Like a compulsive shopper who continually purchases items that will never be used, most businesses are collecting far more data on their customers than they can ever analyze—or even properly classify. And like that shopper who’s in danger of mounting credit card debt, businesses engaged in uncontrolled data gathering also face a costly risk that they may be in violation of new data privacy laws.
Two in three companies are unable to analyze all the consumer data they collect and only half know where all of their sensitive data is stored, according to a new survey of 1,050 IT decision makers and 10,500 consumers worldwide. Compounding the problem, more than two thirds of the organizations surveyed admit that they don’t carry out all the procedures mandated by data protection laws, such as the European Union’s stringent new General Data Protection Regulation (GDPR), which took effect in May.
Ironically, the study also found that despite nine out of 10 companies agreeing that analyzing their customer data gives them a competitive edge, in some countries such as Britain fewer than one in five are able to do so. Even in India, home to more companies that make use of their consumer data than any other country surveyed, only 55 percent of businesses actually do it. The research was conducted by Gemalto, an Amsterdam-based provider of digital security with $3.5 billion in revenue and customers in over 180 countries.
“If businesses can’t analyze all of the data they collect, they can’t understand the value of it—and that means they won’t know how to apply the appropriate security controls to that data,” says Jason Hart, Gemalto’s vice president and CTO for data protection. “Whether it’s selling it on the dark web [or] manipulating it for financial gain unsecured data is a goldmine for hackers. What’s more, data manipulation can take years to discover, and with data informing everything from business strategy to sales and product development, its value and integrity cannot be underestimated.”

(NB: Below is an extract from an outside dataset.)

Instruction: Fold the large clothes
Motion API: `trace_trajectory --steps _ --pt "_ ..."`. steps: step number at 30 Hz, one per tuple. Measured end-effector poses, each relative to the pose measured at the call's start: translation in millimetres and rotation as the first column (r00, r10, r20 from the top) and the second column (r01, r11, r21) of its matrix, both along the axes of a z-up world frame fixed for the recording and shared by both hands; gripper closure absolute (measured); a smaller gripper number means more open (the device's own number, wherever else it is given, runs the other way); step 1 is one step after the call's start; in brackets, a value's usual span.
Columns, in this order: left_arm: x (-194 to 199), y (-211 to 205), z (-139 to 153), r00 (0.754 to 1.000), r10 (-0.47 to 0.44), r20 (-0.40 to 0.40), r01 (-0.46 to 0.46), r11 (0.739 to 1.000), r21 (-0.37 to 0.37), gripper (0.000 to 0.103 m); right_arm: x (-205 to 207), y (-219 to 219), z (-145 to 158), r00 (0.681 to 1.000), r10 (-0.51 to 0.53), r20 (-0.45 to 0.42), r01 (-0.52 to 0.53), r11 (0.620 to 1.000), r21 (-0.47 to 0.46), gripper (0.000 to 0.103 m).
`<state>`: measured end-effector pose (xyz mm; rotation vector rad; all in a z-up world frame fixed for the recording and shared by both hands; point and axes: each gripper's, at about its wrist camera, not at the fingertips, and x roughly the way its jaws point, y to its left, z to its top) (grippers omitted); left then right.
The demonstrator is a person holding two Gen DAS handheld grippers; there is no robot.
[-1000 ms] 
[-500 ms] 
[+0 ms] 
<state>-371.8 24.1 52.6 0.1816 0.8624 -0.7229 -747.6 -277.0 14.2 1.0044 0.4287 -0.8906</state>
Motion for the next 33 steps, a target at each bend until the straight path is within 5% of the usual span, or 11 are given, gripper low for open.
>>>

There was little argument that corporate data is at risk. Among the IT professionals interviewed, nearly a third reported that their security had been breached within the past 12 months and that only 10 percent of the data that was compromised was protected by encryption. Two-thirds (68 percent)of the respondents believe that unauthorized users can access their corporate networks, and only half (48 percent) felt that their perimeter security could effectively keep intruders at bay. Even fewer (43 percent) thought that once their network was penetrated that their data would still remain secure.